Mindfulness and relaxation techniques
Mindfulness is a process where the individual works to become more aware of their thoughts and feelings, with this awareness increasing their understanding of the temporary nature of negative thoughts and leading them to the point where they can choose how to think and feel in stressful situations. When dealing with phobias, paying attention to how the mind is working in response to the object of fear can help the individual come to terms with their phobia and find new ways to react that are more helpful. This may be through breathing exercises, paying attention to fine details in the surroundings, or through tensing and relaxing muscles to alleviate the stress responses.
There are professionals available to help an individual learn mindfulness and relaxation techniques may be an integral part of other forms of therapy. It is, however, something that is widely available online to allow the general public to develop these skills in their own time. There are numerous websites, podcasts, youtube videos, and even apps that can help individuals learn how to live more mindfully.
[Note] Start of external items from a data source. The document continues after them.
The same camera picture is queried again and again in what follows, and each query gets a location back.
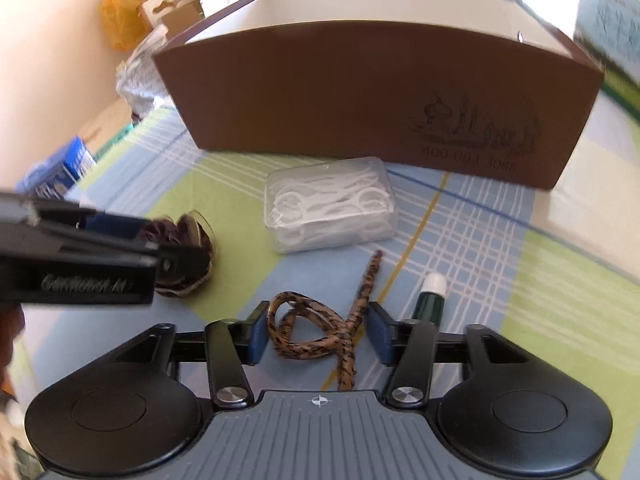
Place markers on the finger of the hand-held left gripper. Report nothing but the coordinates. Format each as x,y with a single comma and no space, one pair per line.
180,265
115,226

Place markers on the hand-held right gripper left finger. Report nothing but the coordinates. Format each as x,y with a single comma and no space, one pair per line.
257,332

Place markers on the cardboard box with hang hole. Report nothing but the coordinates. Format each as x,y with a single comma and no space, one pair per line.
165,5

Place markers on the leopard print hair band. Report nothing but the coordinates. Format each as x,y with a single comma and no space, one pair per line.
361,300

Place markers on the purple velvet scrunchie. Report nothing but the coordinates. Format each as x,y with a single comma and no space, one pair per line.
160,232

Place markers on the brown cardboard box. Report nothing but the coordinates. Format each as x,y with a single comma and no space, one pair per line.
325,90

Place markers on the clear floss pick box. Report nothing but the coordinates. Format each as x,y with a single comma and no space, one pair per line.
330,205

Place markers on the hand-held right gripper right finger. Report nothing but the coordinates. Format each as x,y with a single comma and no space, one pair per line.
377,332

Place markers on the yellow plastic bag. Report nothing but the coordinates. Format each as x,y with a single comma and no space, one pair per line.
127,5

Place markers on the dark green small bottle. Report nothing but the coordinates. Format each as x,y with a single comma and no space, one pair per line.
429,305

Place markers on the milk carton box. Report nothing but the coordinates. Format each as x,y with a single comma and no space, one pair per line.
615,25

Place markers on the plaid tablecloth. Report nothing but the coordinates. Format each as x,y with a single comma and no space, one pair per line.
475,260

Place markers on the blue and white box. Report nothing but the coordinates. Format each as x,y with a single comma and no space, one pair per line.
60,167

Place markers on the white plastic bag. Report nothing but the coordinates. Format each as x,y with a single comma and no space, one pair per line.
142,75

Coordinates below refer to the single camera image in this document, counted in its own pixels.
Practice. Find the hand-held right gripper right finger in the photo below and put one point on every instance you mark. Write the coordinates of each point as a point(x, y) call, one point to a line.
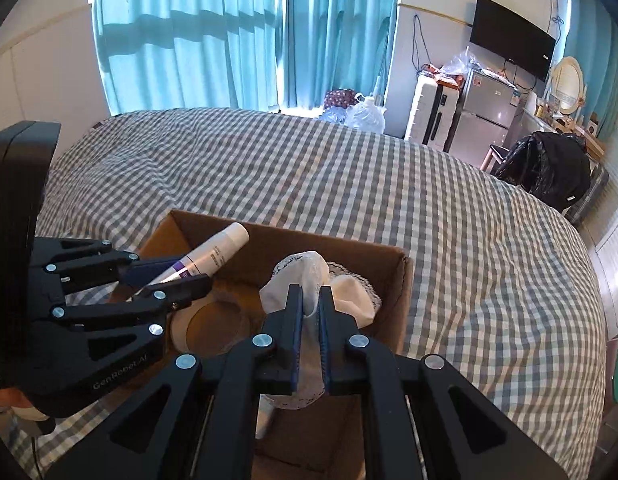
point(325, 345)

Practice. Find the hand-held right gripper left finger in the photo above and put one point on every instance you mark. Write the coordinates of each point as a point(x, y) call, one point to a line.
point(294, 345)

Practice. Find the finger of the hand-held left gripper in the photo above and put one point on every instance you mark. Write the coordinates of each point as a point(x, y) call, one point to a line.
point(189, 287)
point(149, 271)

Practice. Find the white tube with purple label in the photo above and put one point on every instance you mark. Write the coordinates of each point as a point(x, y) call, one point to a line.
point(214, 255)

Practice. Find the white lace cloth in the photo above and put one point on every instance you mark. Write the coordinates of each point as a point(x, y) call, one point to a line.
point(349, 295)

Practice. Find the brown cardboard box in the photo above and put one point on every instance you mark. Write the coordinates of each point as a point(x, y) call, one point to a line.
point(379, 305)

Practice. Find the person's left hand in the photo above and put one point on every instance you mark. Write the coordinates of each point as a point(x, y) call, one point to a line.
point(6, 401)

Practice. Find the brown tape roll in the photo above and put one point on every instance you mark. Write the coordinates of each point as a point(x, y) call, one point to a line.
point(209, 325)

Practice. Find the grey checked bed sheet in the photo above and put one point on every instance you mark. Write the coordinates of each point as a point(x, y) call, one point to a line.
point(339, 185)

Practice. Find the clear water jug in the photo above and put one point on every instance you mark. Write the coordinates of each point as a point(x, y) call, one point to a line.
point(366, 116)

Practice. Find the dark floral bag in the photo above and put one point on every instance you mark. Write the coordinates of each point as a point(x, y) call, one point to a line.
point(339, 98)

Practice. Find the wooden chair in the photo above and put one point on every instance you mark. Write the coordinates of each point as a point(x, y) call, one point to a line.
point(491, 157)

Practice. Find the white suitcase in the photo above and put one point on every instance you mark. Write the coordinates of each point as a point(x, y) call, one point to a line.
point(424, 110)

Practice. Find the silver refrigerator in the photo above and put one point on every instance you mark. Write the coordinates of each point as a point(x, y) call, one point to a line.
point(484, 110)

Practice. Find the black jacket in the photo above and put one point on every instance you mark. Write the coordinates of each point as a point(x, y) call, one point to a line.
point(549, 165)

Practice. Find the green stool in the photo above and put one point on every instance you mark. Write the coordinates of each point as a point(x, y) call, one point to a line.
point(616, 375)

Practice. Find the clear plastic bag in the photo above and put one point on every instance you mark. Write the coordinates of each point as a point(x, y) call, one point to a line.
point(459, 64)

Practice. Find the oval vanity mirror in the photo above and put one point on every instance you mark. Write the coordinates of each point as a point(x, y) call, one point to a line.
point(566, 82)

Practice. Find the black flat television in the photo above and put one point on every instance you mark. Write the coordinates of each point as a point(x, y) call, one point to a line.
point(509, 35)

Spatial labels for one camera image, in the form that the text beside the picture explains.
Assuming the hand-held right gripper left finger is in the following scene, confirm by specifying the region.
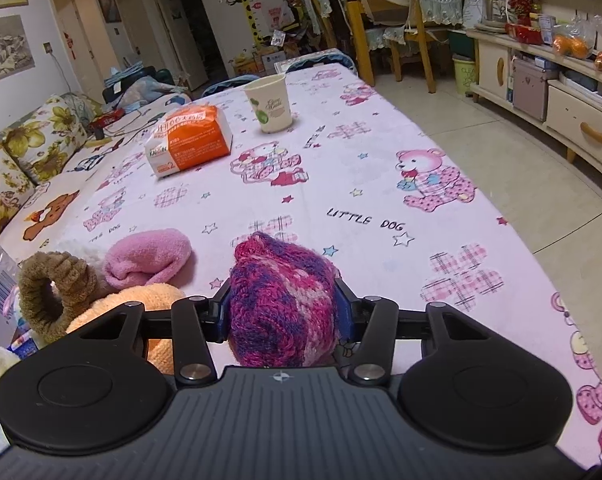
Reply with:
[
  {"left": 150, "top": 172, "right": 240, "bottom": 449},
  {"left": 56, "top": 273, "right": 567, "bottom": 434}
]
[{"left": 63, "top": 276, "right": 232, "bottom": 387}]

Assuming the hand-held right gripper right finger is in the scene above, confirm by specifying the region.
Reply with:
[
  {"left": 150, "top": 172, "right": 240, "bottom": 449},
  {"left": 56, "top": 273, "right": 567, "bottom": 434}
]
[{"left": 334, "top": 275, "right": 488, "bottom": 387}]

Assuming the pink purple knitted hat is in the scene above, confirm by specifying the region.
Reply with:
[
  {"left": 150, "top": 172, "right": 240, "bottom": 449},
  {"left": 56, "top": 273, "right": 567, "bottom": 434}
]
[{"left": 228, "top": 231, "right": 340, "bottom": 370}]

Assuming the brown plush slipper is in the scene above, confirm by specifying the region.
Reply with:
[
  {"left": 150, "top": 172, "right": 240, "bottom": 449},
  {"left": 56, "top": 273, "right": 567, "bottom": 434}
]
[{"left": 18, "top": 251, "right": 116, "bottom": 346}]

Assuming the pink fuzzy sock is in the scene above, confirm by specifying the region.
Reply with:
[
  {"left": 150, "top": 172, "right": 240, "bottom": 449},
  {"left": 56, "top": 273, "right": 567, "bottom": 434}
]
[{"left": 103, "top": 228, "right": 193, "bottom": 291}]

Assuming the orange plush toy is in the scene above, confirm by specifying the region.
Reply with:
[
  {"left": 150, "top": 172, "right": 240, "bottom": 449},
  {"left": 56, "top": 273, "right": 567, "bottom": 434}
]
[{"left": 66, "top": 282, "right": 186, "bottom": 376}]

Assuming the orange white tissue pack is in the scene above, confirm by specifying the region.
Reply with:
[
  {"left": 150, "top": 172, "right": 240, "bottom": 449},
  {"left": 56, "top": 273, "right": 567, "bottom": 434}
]
[{"left": 144, "top": 105, "right": 233, "bottom": 180}]

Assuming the white paper cup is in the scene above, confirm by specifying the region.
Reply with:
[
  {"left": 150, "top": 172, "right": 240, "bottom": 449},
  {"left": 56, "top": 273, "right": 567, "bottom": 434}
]
[{"left": 244, "top": 73, "right": 294, "bottom": 134}]

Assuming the pile of clothes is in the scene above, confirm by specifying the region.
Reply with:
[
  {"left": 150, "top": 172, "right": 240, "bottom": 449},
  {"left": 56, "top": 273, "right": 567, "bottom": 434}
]
[{"left": 102, "top": 60, "right": 192, "bottom": 112}]

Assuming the floral sofa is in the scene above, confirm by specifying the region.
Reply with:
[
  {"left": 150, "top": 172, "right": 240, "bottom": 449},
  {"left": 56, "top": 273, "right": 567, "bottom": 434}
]
[{"left": 0, "top": 91, "right": 194, "bottom": 241}]

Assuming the stack of cardboard boxes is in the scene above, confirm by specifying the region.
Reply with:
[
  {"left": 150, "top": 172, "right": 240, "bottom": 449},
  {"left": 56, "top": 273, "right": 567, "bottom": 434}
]
[{"left": 231, "top": 42, "right": 302, "bottom": 79}]

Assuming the green trash bin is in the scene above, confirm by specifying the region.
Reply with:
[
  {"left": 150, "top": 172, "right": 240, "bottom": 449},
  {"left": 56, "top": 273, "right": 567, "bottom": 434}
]
[{"left": 452, "top": 55, "right": 480, "bottom": 96}]

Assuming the cream cabinet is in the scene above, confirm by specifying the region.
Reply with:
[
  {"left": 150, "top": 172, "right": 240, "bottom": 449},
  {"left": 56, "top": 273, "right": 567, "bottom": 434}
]
[{"left": 467, "top": 29, "right": 602, "bottom": 192}]

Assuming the wooden dining table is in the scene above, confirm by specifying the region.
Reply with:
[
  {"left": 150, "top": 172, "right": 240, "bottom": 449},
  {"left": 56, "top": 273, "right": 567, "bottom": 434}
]
[{"left": 337, "top": 0, "right": 379, "bottom": 87}]

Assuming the wooden chair with cover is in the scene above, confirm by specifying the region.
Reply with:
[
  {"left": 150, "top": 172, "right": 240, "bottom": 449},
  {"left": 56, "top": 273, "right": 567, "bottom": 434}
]
[{"left": 358, "top": 0, "right": 464, "bottom": 95}]

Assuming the red box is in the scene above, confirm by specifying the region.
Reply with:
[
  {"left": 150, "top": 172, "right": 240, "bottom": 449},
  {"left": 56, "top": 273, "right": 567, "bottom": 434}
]
[{"left": 505, "top": 22, "right": 544, "bottom": 45}]

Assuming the height chart wall sticker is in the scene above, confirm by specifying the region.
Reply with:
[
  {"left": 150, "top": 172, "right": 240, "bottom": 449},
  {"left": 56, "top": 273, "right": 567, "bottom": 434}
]
[{"left": 236, "top": 0, "right": 262, "bottom": 41}]

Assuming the grey sketch wall poster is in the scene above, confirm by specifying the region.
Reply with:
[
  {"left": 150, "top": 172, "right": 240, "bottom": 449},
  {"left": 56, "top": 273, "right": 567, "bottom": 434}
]
[{"left": 0, "top": 15, "right": 36, "bottom": 88}]
While many people visualise hypnosis as a man on a stage getting grown adults to act like babies through a watch on a chain, it can actually be a very effective solution for many people dealing with a phobia. In hypnotherapy, the assumption is that a phobia is rooted in a repressed event and facing up to this repression can help the individual develop a more reasonable response. The phobic individual is put into a trance state to allow unconscious memories to be brought forward into conscious awareness. They are taken back to the key moment in which their phobia developed so that they can begin to see their object of fear in a more rational way, allowing them to deal with their phobia.
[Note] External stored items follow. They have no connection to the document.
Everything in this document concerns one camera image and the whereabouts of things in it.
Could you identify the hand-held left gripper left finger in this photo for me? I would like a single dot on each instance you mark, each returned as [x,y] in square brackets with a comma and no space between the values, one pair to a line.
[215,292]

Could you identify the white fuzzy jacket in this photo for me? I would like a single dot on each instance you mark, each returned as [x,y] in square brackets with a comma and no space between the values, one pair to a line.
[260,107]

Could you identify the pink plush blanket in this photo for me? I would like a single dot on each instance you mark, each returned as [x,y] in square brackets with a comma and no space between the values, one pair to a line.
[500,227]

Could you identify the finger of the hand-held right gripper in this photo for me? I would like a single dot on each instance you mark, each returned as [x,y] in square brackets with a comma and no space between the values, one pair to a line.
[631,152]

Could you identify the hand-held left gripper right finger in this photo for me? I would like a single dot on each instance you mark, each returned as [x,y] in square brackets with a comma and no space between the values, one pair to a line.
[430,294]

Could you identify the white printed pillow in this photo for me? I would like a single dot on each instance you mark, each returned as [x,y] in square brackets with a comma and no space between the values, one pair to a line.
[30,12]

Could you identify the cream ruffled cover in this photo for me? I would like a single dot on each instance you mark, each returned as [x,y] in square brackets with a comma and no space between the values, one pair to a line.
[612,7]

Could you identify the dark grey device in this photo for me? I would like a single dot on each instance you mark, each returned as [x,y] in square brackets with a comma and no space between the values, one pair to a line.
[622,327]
As with mindfulness, there are a number of professionals available to help someone with a phobia conquer their fear through hypnotherapy, but there are also self-help podcasts and recordings that can assist for more typical fears, like needles and driving.
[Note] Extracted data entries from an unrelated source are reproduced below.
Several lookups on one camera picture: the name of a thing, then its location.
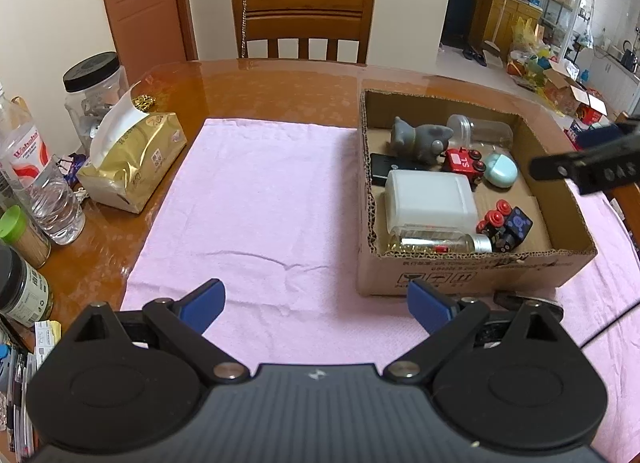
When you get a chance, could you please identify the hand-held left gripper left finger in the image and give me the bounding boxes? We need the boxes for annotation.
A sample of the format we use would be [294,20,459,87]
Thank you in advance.
[75,278,250,385]

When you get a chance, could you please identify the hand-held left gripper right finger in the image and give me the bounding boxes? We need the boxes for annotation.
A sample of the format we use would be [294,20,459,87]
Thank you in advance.
[382,279,571,385]

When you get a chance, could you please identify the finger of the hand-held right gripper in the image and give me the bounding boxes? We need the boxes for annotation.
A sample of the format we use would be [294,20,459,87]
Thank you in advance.
[575,123,623,150]
[529,118,640,196]

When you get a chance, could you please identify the cardboard box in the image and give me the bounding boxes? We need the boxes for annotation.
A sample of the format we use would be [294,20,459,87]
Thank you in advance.
[542,68,608,125]
[356,89,598,298]

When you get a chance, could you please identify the gold flake bottle silver cap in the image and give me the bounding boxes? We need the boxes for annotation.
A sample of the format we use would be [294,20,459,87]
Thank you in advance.
[387,226,493,254]

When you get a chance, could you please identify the mint green oval case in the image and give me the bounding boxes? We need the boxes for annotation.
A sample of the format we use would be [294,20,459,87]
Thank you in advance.
[484,152,519,190]

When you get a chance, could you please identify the white plastic container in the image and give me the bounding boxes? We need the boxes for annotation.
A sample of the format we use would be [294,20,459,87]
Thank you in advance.
[384,170,479,236]

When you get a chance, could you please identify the black cube toy red wheels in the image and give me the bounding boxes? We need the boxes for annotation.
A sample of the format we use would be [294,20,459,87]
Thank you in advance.
[475,200,533,252]

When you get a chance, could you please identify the red toy train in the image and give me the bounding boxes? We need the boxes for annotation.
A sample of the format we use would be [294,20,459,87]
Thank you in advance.
[441,147,487,187]

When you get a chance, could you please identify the black electronic device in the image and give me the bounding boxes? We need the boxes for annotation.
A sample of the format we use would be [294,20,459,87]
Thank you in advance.
[370,153,426,189]

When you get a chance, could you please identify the cardboard box on floor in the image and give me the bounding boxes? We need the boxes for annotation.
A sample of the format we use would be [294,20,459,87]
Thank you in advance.
[542,68,608,125]

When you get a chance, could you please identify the white kitchen cabinet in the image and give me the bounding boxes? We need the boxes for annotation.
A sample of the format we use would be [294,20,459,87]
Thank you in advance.
[585,46,640,114]

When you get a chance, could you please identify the pink cloth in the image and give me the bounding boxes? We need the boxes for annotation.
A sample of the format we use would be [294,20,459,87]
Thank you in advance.
[121,118,640,459]

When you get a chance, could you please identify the clear plastic jar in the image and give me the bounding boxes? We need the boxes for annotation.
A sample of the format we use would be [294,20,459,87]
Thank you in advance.
[446,114,515,150]

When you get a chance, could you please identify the yellow plastic bag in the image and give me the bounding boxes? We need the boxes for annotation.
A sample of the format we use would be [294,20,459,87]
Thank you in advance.
[511,17,537,51]

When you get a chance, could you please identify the wooden cabinet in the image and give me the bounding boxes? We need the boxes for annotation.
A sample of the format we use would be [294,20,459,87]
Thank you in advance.
[481,0,543,51]

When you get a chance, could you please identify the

As with many aspects of mental health care, sometimes practical changes to lifestyle are the best place to start when dealing with a phobia. Improved health can help alleviate the symptoms of a phobia, such as panic attacks, and thus improve the individual's relationship with the object of fear.
Following a fitness plan with a healthy diet can be a good starting point as the routine involved may help the individual gain more structure in their lives and encourage them to push through their fear responses to complete their goal. A well-balanced diet with regular exercise and the right amount of sleep can also greatly improve overall mental health.
It may also be necessary for someone with a phobia to remove certain stimulants, like coffee and caffeinated drinks, from their everyday routine as these could have an effect on the symptoms of a phobia, such as increased heart rate and breathing. By replacing these with something hydrating, like water, the individual can continue to improve their overall health while reducing the likelihood of extreme panic responses.
A phobia can be debilitating and hugely impactful to an individual's life. It can also be tricky to deal with, due to the various kinds of phobias and symptoms associated with them, but there is also many different ways to cope with a phobia to suit the needs of the individual. Whether it's a one-off dose of a benzodiazepine tranquilliser to help with a transatlantic flight or a steady course of cognitive behavioural therapy, there are options available to help deal with a phobia.